Start of Block

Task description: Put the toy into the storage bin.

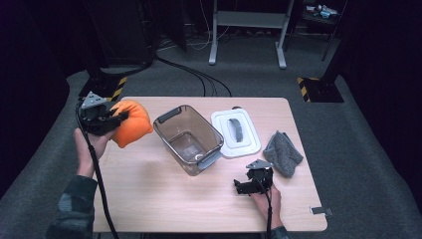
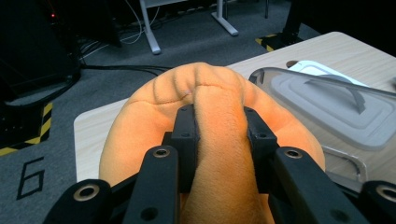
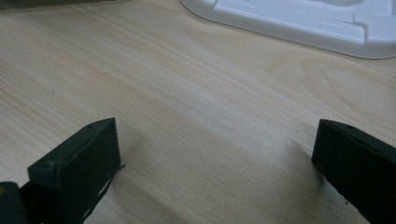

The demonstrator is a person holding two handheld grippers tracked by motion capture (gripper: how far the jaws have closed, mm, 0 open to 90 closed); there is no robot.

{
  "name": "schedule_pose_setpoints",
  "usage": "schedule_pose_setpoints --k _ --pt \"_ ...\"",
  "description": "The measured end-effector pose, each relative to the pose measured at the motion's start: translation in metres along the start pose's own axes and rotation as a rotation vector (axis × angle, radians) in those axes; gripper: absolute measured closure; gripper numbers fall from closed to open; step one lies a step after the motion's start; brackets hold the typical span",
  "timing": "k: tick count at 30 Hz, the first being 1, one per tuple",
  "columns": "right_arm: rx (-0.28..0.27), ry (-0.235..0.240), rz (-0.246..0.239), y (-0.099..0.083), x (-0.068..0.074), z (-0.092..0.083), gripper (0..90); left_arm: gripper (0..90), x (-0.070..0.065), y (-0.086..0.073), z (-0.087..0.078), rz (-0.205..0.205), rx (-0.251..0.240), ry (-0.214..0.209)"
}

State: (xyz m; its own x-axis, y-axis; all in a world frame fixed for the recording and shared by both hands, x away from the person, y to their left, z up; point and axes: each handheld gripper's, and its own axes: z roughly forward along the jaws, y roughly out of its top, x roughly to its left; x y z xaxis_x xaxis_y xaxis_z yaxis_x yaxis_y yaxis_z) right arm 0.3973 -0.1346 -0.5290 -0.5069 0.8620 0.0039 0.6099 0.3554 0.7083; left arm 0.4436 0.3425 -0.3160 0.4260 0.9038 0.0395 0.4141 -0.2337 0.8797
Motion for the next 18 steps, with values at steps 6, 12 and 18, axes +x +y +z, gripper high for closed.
schedule_pose_setpoints --k 6,12,18 --pt "0.001 0.000 0.002 0.000 0.000 0.000 0.2 71.1 -0.004 0.009 0.005 0.009 -0.006 -0.012" --pt "0.001 0.000 0.002 0.000 0.000 0.000 0.2 71.1 -0.009 0.018 0.009 0.015 -0.014 -0.030" --pt "0.002 0.000 0.002 0.000 0.000 0.000 0.2 71.1 -0.015 0.026 0.015 0.024 -0.022 -0.049"
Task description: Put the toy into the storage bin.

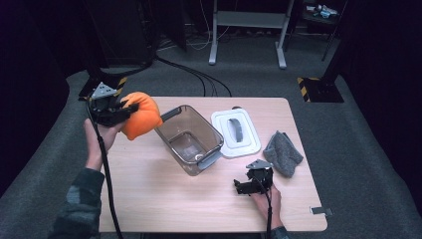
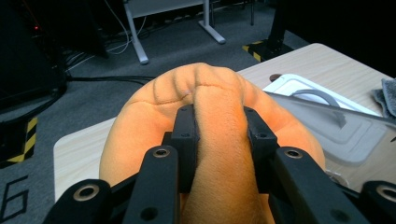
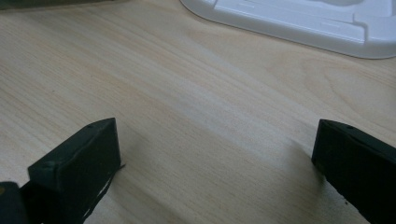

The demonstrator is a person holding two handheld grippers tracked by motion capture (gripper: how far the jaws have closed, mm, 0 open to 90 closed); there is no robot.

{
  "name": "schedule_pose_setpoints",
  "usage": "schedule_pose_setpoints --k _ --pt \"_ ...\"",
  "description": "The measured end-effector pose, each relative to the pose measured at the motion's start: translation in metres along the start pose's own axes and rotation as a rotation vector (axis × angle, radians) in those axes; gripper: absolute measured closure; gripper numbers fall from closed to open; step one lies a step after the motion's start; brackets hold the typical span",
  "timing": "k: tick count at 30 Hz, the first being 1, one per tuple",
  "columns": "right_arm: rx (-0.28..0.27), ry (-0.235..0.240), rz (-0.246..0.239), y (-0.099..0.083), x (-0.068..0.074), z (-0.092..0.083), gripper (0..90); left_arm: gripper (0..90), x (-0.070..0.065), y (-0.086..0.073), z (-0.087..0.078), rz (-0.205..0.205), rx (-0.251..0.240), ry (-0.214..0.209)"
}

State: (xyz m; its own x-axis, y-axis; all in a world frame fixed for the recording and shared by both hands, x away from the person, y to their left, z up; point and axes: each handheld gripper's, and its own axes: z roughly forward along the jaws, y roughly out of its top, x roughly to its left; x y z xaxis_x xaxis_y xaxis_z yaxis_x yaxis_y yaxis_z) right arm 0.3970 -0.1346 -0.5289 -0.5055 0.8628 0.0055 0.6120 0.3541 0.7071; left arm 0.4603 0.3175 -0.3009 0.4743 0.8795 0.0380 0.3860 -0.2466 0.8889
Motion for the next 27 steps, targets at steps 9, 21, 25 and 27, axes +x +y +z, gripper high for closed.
schedule_pose_setpoints --k 9,21,25,27 --pt "0.000 0.000 0.001 0.000 0.000 0.000 0.3 71.0 -0.009 0.009 0.012 0.008 -0.008 -0.032" --pt "0.002 0.003 -0.002 0.000 0.000 0.000 0.3 70.9 -0.021 0.017 0.025 0.017 -0.015 -0.064" --pt "0.000 0.002 -0.003 0.000 0.000 0.000 0.3 70.9 -0.024 0.019 0.029 0.018 -0.014 -0.073" --pt "0.000 0.000 -0.001 0.000 0.000 0.000 0.4 70.9 -0.026 0.019 0.032 0.018 -0.015 -0.079"
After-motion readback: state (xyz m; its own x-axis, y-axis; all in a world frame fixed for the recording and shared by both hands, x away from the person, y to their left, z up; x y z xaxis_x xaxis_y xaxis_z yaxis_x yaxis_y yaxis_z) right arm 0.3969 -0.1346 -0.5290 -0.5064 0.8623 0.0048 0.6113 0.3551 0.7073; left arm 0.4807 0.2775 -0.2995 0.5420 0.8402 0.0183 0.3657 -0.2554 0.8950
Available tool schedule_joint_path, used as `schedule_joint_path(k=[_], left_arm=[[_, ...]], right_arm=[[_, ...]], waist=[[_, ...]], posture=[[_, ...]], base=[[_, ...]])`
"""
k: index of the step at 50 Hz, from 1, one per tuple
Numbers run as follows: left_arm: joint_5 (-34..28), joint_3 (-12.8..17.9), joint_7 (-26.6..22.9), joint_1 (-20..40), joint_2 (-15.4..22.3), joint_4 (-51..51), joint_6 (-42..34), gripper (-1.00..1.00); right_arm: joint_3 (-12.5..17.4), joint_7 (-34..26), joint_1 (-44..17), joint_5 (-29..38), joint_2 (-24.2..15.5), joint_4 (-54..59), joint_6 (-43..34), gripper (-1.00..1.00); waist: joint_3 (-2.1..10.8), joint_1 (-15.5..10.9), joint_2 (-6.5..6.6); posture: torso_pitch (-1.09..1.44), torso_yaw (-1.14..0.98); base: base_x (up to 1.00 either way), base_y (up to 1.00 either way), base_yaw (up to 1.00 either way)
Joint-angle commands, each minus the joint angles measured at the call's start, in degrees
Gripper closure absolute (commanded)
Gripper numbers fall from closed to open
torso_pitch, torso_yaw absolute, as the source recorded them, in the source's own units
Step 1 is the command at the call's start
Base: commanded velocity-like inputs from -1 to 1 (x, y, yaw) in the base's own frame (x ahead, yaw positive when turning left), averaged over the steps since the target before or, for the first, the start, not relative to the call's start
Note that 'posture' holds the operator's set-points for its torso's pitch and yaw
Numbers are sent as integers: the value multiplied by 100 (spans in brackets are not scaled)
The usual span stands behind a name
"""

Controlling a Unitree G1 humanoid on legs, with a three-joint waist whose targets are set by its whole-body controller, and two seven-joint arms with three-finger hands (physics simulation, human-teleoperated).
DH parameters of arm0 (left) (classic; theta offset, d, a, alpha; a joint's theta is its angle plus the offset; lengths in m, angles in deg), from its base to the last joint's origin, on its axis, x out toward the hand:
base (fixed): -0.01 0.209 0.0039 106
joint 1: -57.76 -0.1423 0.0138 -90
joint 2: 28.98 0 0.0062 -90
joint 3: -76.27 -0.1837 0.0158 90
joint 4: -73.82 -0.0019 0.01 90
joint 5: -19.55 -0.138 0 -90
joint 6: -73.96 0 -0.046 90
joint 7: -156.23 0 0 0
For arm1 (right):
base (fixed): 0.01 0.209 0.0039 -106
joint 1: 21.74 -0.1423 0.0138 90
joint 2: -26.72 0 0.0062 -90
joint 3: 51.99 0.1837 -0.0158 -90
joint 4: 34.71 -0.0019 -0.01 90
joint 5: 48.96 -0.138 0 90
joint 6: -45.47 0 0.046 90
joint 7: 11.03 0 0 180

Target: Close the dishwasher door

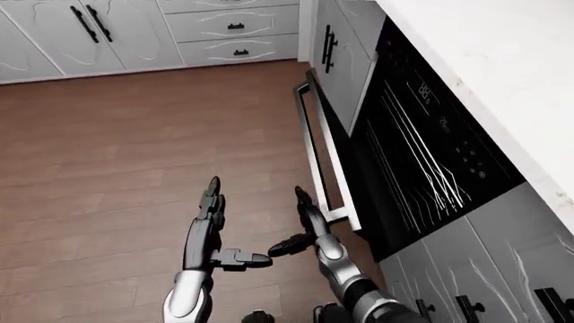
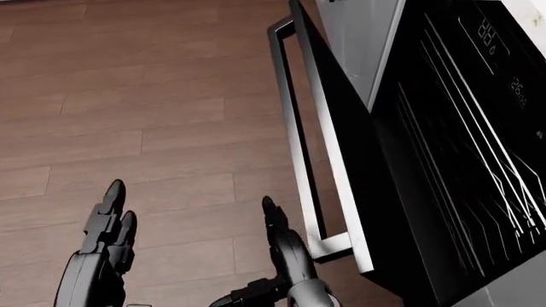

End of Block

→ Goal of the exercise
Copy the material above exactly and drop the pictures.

→ Answer for the task
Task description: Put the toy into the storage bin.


The demonstrator is a person holding two handheld grippers tracked by motion capture (gripper: how far the jaws have closed, mm, 0 open to 90 closed); there is no robot.

{
  "name": "schedule_pose_setpoints",
  "usage": "schedule_pose_setpoints --k _ --pt \"_ ...\"",
  "description": "The measured end-effector pose, each relative to the pose measured at the motion's start: translation in metres along the start pose's own axes and rotation as a rotation vector (axis × angle, radians) in those axes; gripper: absolute measured closure; gripper numbers fall from closed to open; step one lies a step after the motion's start; brackets hold the typical span",
  "timing": "k: tick count at 30 Hz, the first being 1, one per tuple",
  "columns": "right_arm: rx (-0.28..0.27), ry (-0.235..0.240), rz (-0.246..0.239), y (-0.099..0.083), x (-0.068..0.074), z (-0.092..0.083), gripper (0..90); left_arm: gripper (0..90), x (-0.070..0.065), y (-0.086..0.073), z (-0.087..0.078), rz (-0.205..0.205), rx (-0.251..0.240), ry (-0.214..0.209)"
}

State: (xyz m; its own x-axis, y-axis; all in a world frame fixed for the recording and shared by both hands, x away from the person, y to their left, z up; point and axes: each handheld gripper's, and its own axes: z roughly forward along the jaws, y roughly out of its top, x roughly to its left; x y z xaxis_x xaxis_y xaxis_z yaxis_x yaxis_y yaxis_z) right arm 0.3973 -0.1346 -0.5290 -0.5069 0.8620 0.0039 0.6099 0.3554 0.7083; left arm 0.4436 0.3425 -0.3160 0.4260 0.9038 0.0395 0.4141 -0.2337 0.8797
Motion for the next 18 steps, with values at steps 6, 12 and 18, axes +x +y +z, gripper high for closed.
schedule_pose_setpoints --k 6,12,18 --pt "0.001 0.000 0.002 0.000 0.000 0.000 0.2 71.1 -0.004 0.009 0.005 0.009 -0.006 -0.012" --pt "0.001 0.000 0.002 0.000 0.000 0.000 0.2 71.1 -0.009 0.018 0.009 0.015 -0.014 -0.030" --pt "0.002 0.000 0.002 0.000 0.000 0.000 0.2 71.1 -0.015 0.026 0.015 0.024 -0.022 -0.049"
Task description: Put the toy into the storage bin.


The demonstrator is a person holding two handheld grippers tracked by motion capture (gripper: how far the jaws have closed, mm, 0 open to 90 closed); there is no robot.

{
  "name": "schedule_pose_setpoints",
  "usage": "schedule_pose_setpoints --k _ --pt \"_ ...\"",
  "description": "The measured end-effector pose, each relative to the pose measured at the motion's start: translation in metres along the start pose's own axes and rotation as a rotation vector (axis × angle, radians) in those axes; gripper: absolute measured closure; gripper numbers fall from closed to open; step one lies a step after the motion's start; brackets hold the typical span",
  "timing": "k: tick count at 30 Hz, the first being 1, one per tuple",
  "columns": "right_arm: rx (-0.28..0.27), ry (-0.235..0.240), rz (-0.246..0.239), y (-0.099..0.083), x (-0.068..0.074), z (-0.092..0.083), gripper (0..90); left_arm: gripper (0..90), x (-0.070..0.065), y (-0.086..0.073), z (-0.087..0.078), rz (-0.205..0.205), rx (-0.251..0.240), ry (-0.214..0.209)"
}

State: (xyz m; its own x-axis, y-axis; all in a world frame fixed for the recording and shared by both hands, x away from the person, y to their left, z up; point and axes: each handheld gripper's, and its own axes: z roughly forward along the jaws, y roughly out of its top, x roughly to its left; x y z xaxis_x xaxis_y xaxis_z yaxis_x yaxis_y yaxis_z) right arm 0.3970 -0.1346 -0.5289 -0.5055 0.8628 0.0055 0.6120 0.3541 0.7071; left arm 0.4603 0.3175 -0.3009 0.4743 0.8795 0.0380 0.3860 -0.2466 0.8889
Motion for the next 27 steps, targets at steps 9, 21, 25 and 27, axes +x +y +z, gripper high for closed.
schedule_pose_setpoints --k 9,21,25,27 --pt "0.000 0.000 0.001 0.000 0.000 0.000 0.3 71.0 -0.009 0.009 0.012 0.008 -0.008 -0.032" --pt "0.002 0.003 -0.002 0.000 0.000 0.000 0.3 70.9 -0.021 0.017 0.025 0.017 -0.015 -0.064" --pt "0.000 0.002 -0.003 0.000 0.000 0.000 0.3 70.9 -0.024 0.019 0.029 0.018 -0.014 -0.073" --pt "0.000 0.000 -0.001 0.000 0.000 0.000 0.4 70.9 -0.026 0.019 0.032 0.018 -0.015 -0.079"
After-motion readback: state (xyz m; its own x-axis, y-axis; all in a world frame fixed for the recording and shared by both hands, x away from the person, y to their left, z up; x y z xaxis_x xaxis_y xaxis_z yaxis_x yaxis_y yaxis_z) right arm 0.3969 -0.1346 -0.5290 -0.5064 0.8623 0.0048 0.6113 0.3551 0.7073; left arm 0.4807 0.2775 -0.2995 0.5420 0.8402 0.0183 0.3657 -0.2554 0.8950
Available tool schedule_joint_path, used as `schedule_joint_path(k=[_], left_arm=[[_, ...]], right_arm=[[_, ...]], waist=[[_, ...]], posture=[[_, ...]], base=[[_, ...]])`
"""
k: index of the step at 50 Hz, from 1, one per tuple
Numbers run as follows: left_arm: joint_5 (-34..28), joint_3 (-12.8..17.9), joint_7 (-26.6..22.9), joint_1 (-20..40), joint_2 (-15.4..22.3), joint_4 (-51..51), joint_6 (-42..34), gripper (-1.00..1.00); right_arm: joint_3 (-12.5..17.4), joint_7 (-34..26), joint_1 (-44..17), joint_5 (-29..38), joint_2 (-24.2..15.5), joint_4 (-54..59), joint_6 (-43..34), gripper (-1.00..1.00); waist: joint_3 (-2.1..10.8), joint_1 (-15.5..10.9), joint_2 (-6.5..6.6); posture: torso_pitch (-1.09..1.44), torso_yaw (-1.14..0.98); base: base_x (up to 1.00 either way), base_y (up to 1.00 either way), base_yaw (up to 1.00 either way)
Joint-angle commands, each minus the joint angles measured at the call's start, in degrees
Gripper closure absolute (commanded)
Gripper numbers fall from closed to open
torso_pitch, torso_yaw absolute, as the source recorded them, in the source's own units
Step 1 is the command at the call's start
Base: commanded velocity-like inputs from -1 to 1 (x, y, yaw) in the base's own frame (x ahead, yaw positive when turning left), averaged over the steps since the target before or, for the first, the start, not relative to the call's start
Note that 'posture' holds the operator's set-points for its torso's pitch and yaw
Numbers are sent as integers: the value multiplied by 100 (spans in brackets are not scaled)
The usual span stands behind a name
"""

Controlling a Unitree G1 humanoid on legs, with a three-joint waist whose targets are set by its whole-body controller, and two seven-joint arms with three-finger hands (physics simulation, human-teleoperated).
DH parameters of arm0 (left) (classic; theta offset, d, a, alpha; a joint's theta is its angle plus the offset; lengths in m, angles in deg), from its base to the last joint's origin, on its axis, x out toward the hand:
base (fixed): -0.01 0.209 0.0039 106
joint 1: -57.76 -0.1423 0.0138 -90
joint 2: 28.98 0 0.0062 -90
joint 3: -76.27 -0.1837 0.0158 90
joint 4: -73.82 -0.0019 0.01 90
joint 5: -19.55 -0.138 0 -90
joint 6: -73.96 0 -0.046 90
joint 7: -156.23 0 0 0
For arm1 (right):
base (fixed): 0.01 0.209 0.0039 -106
joint 1: 21.74 -0.1423 0.0138 90
joint 2: -26.72 0 0.0062 -90
joint 3: 51.99 0.1837 -0.0158 -90
joint 4: 34.71 -0.0019 -0.01 90
joint 5: 48.96 -0.138 0 90
joint 6: -45.47 0 0.046 90
joint 7: 11.03 0 0 180

Target: Close the dishwasher door

No other output belongs with this exercise.